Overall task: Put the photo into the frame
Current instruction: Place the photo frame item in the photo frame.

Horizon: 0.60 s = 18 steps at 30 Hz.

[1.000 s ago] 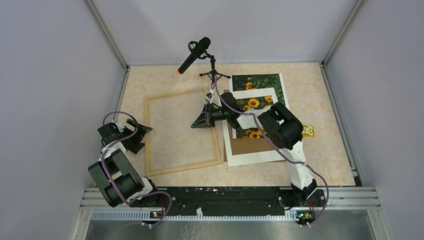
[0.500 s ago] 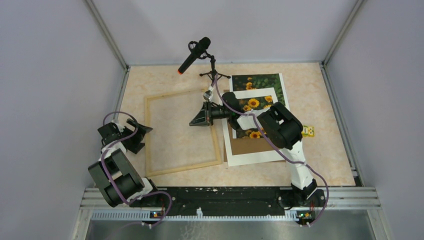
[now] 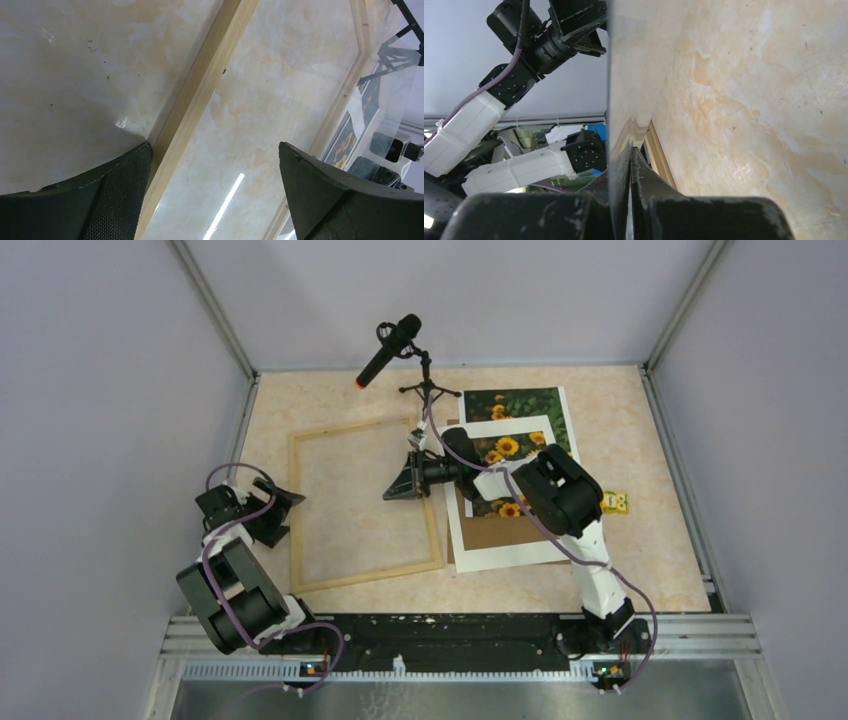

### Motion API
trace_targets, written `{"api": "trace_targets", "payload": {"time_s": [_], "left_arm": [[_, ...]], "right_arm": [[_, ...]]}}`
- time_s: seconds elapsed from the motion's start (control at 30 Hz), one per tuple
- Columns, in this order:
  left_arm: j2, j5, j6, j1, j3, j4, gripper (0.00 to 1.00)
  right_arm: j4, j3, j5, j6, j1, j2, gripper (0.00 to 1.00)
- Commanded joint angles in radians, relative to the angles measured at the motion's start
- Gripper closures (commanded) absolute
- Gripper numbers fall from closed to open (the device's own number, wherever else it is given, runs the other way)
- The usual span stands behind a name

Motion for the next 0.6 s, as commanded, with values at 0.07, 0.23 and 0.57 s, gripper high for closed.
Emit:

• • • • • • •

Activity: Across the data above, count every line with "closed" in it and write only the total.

The answer: 2